[BRIEF]: Scan the material below for the word "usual", then copy every line in which it appears.

[DATA BELOW]:
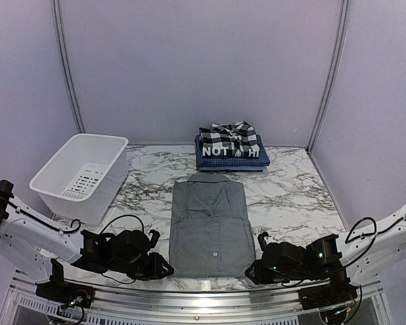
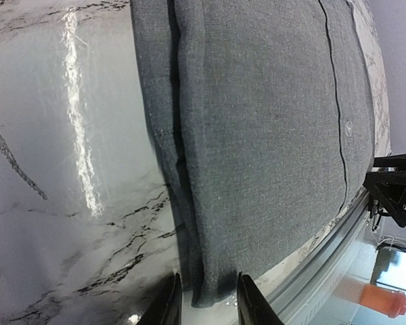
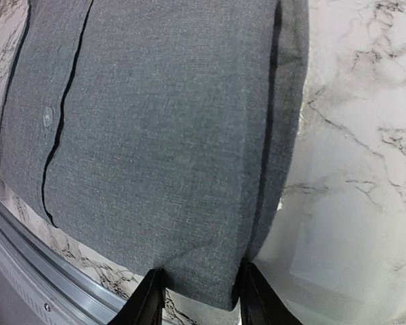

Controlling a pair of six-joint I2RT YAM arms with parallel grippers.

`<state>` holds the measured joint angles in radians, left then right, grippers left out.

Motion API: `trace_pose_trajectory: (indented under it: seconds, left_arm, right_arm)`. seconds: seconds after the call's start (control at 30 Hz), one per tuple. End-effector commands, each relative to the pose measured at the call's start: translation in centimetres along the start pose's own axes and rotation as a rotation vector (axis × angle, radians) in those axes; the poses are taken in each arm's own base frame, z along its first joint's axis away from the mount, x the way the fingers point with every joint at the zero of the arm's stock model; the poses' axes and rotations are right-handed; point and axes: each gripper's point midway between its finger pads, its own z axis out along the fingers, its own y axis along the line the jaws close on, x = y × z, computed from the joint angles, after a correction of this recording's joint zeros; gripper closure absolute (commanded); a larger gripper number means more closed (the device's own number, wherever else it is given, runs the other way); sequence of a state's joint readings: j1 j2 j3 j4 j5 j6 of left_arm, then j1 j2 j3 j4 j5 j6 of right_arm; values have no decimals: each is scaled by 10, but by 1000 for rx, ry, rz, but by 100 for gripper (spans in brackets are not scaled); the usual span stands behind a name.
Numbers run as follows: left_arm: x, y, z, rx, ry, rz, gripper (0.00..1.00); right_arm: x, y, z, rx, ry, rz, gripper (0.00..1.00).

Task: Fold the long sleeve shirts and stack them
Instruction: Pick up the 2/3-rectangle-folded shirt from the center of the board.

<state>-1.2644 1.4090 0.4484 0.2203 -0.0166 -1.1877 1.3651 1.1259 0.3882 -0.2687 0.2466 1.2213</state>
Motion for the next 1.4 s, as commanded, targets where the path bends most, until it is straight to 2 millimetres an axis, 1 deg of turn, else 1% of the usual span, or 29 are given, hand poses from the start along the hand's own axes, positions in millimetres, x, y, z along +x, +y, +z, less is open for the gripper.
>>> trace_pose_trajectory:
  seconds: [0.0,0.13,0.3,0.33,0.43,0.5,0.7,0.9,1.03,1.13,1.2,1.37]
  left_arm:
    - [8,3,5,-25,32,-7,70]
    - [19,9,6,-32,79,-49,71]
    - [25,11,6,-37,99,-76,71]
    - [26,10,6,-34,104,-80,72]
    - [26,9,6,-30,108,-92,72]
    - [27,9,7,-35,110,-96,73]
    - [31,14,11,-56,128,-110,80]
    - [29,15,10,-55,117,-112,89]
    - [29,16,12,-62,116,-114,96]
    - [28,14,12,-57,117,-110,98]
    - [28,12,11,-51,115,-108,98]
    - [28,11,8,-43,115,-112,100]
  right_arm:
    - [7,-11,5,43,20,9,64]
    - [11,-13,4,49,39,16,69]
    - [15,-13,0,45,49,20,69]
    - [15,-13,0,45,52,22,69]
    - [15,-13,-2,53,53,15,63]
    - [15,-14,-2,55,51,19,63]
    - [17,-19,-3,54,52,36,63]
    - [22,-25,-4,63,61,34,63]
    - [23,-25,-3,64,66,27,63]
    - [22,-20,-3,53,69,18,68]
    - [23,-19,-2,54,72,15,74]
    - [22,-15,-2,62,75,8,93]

[RESPONSE TO THIS EXERCISE]:
Motion API: `trace_pose_trajectory: (indented under it: seconds, left_arm, right_arm)`. seconds: seconds after the call's start (control at 30 Hz), one per tuple. End-effector commands, each relative to the pose measured at the call's start: translation in centimetres along the start pose's own axes and rotation as a rotation vector (axis × angle, radians) in those axes; the poses are taken in each arm's own base frame, z along its first joint's axis away from the mount, x the way the fingers point with every joint at the zero of the arm's stock model; the poses' axes and rotations are right-handed; point and axes: each gripper's point midway between its finger pads, its own z axis out along the fingers, its own y axis along the line the jaws close on, x = y × z, computed from the joint angles, after a correction of this recording's joint zeros; gripper closure absolute (commanded); a larger gripper number means more closed (the device's own number, wherever else it is given, runs the other way); sequence of a state's joint readings: j1 j2 j3 j4 j5 j6 of left_arm, then j1 j2 j3 j4 j5 j6 of right_arm; values have no decimals: each is scaled by 10, but by 1000 for rx, ry, rz, but by 100 for gripper (spans in brackets are not scaled); the usual span stands behind a name.
Motion for the next 1.4 s, as commanded, targets where the path bends most, until it is straight to 2 millimetres an axis, 1 deg of turn, else 1% of the usual span, or 29 are given, hand poses from the start along the hand's own axes, positions in millimetres, x, y, z along +x, +y, +z, less is open for the gripper.

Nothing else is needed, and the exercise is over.